__Task prompt__:
Please reproduce the full set of data below exactly.

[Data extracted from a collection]
++++++++++
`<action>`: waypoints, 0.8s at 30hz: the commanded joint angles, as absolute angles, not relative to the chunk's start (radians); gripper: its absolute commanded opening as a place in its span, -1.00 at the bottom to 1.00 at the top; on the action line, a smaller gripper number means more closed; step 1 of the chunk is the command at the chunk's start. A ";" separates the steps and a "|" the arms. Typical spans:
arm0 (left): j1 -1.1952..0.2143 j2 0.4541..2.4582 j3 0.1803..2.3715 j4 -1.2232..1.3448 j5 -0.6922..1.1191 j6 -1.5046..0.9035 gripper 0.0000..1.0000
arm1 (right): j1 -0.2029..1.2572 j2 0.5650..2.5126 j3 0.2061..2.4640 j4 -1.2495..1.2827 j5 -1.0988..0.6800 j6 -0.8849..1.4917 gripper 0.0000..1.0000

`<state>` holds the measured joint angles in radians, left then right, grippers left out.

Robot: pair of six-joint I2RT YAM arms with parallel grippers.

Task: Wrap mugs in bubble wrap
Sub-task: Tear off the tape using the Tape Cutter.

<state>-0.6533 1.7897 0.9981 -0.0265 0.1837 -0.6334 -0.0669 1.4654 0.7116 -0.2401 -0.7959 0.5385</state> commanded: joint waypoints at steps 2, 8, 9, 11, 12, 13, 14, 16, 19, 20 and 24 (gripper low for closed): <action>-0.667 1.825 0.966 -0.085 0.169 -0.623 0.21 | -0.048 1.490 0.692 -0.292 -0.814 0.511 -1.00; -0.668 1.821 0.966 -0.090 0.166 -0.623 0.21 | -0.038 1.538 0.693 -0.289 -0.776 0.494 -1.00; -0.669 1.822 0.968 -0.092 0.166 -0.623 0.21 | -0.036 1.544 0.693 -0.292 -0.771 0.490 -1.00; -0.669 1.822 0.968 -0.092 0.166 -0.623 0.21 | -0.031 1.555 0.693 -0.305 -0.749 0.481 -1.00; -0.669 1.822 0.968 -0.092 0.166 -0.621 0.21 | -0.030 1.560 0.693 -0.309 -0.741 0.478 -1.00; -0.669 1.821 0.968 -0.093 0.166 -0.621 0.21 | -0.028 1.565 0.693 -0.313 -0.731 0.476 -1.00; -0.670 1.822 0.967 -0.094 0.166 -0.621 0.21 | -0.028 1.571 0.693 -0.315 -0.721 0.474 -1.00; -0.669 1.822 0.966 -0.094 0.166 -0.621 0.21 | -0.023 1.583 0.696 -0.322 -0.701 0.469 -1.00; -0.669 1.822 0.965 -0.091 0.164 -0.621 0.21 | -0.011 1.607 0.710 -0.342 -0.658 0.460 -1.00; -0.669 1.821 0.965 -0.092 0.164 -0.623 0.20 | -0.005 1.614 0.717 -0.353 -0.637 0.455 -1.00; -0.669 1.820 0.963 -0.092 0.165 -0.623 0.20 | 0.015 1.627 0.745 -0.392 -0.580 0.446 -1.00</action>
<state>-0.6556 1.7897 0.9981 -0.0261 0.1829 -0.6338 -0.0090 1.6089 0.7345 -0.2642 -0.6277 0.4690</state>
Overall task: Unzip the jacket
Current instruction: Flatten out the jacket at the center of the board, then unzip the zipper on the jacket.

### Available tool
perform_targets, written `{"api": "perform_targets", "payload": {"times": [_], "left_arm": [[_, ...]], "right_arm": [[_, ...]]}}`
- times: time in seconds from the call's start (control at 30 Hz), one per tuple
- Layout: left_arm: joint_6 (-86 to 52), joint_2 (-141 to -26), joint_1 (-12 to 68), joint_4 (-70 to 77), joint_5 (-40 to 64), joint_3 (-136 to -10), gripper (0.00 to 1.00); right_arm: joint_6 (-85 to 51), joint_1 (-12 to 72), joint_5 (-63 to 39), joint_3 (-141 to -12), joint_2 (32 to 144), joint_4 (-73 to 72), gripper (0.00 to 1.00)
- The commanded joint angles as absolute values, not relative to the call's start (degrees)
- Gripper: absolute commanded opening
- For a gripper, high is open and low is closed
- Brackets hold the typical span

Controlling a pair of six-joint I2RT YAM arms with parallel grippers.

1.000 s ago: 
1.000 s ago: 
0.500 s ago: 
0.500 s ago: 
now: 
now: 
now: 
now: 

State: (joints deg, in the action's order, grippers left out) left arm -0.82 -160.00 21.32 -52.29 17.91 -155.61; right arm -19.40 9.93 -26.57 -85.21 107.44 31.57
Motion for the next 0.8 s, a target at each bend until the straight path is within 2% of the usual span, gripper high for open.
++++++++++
__Response__:
`<action>`: waypoints, 0.8s at 30hz: the commanded joint angles, as absolute angles, not relative to the chunk's start (radians); gripper: its absolute commanded opening as a place in its span, -1.00 at the bottom to 1.00 at the top; on the action line, a smaller gripper number means more closed; step 1 of the chunk is the command at the chunk's start. A ";" separates the steps and a "|" the arms. Typical spans:
arm0 (left): j1 -1.1952..0.2143 j2 0.4541..2.4582 j3 0.1803..2.3715 j4 -1.2232..1.3448 j5 -0.6922..1.1191 j6 -1.5046..0.9035 gripper 0.0000..1.0000
arm1 (right): j1 -0.2029..1.2572 j2 0.5650..2.5126 j3 0.2061..2.4640 j4 -1.2495..1.2827 j5 -1.0988..0.6800 j6 -0.8849..1.4917 gripper 0.0000..1.0000

`<state>` holds the measured joint angles in radians, left then right, grippers left out.

Robot: pair of six-joint I2RT YAM arms with parallel grippers.

Task: Wrap mugs in bubble wrap
Sub-task: Tear off the tape using the Tape Cutter.

<state>-0.6533 1.7897 0.9981 -0.0265 0.1837 -0.6334 -0.0669 1.4654 0.7116 -0.2401 -0.7959 0.5385</state> commanded: joint waypoints at steps 2, 8, 9, 11, 12, 13, 14, 16, 19, 20 and 24 (gripper low for closed): <action>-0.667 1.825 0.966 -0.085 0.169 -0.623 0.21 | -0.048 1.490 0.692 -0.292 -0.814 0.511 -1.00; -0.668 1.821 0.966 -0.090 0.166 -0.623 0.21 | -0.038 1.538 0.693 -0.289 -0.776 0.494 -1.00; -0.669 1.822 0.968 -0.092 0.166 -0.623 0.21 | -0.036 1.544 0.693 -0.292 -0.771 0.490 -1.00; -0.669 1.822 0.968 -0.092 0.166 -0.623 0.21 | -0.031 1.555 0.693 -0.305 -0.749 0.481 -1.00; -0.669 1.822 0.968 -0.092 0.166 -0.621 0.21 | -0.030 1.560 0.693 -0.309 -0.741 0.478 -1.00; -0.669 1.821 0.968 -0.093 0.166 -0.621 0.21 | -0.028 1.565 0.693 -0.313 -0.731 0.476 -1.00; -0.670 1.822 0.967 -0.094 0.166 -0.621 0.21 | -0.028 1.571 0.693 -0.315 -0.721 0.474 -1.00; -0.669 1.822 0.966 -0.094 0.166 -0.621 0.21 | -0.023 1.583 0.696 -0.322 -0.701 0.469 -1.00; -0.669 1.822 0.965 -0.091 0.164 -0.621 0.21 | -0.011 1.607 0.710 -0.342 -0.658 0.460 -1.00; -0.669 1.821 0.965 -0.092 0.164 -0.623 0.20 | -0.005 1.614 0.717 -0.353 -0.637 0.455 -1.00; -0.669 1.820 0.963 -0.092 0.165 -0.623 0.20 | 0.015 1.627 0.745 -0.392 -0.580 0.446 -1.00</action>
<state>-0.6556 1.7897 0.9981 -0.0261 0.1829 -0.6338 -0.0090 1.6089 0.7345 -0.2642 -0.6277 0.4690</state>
Overall task: Unzip the jacket
Current instruction: Flatten out the jacket at the center of the board, then unzip the zipper on the jacket.

### Available tool
perform_targets, written `{"api": "perform_targets", "payload": {"times": [_], "left_arm": [[_, ...]], "right_arm": [[_, ...]]}}`
- times: time in seconds from the call's start (control at 30 Hz), one per tuple
- Layout: left_arm: joint_6 (-86 to 52), joint_2 (-141 to -26), joint_1 (-12 to 68), joint_4 (-70 to 77), joint_5 (-40 to 64), joint_3 (-136 to -10), gripper (0.00 to 1.00); right_arm: joint_6 (-85 to 51), joint_1 (-12 to 72), joint_5 (-63 to 39), joint_3 (-141 to -12), joint_2 (32 to 144), joint_4 (-73 to 72), gripper (0.00 to 1.00)
- The commanded joint angles as absolute values, not relative to the call's start (degrees)
- Gripper: absolute commanded opening
- For a gripper, high is open and low is closed
- Brackets hold the typical span

Controlling a pair of six-joint I2RT YAM arms with parallel grippers.

1.000 s ago: 
1.000 s ago: 
0.500 s ago: 
0.500 s ago: 
now: 
now: 
now: 
now: 

State: (joints deg, in the action's order, grippers left out) left arm -0.82 -160.00 21.32 -52.29 17.91 -155.61; right arm -19.40 9.93 -26.57 -85.21 107.44 31.57
Motion for the next 0.8 s, a target at each bend until the straight path is within 2% of the usual span, gripper high for open.

The complete answer has now been given.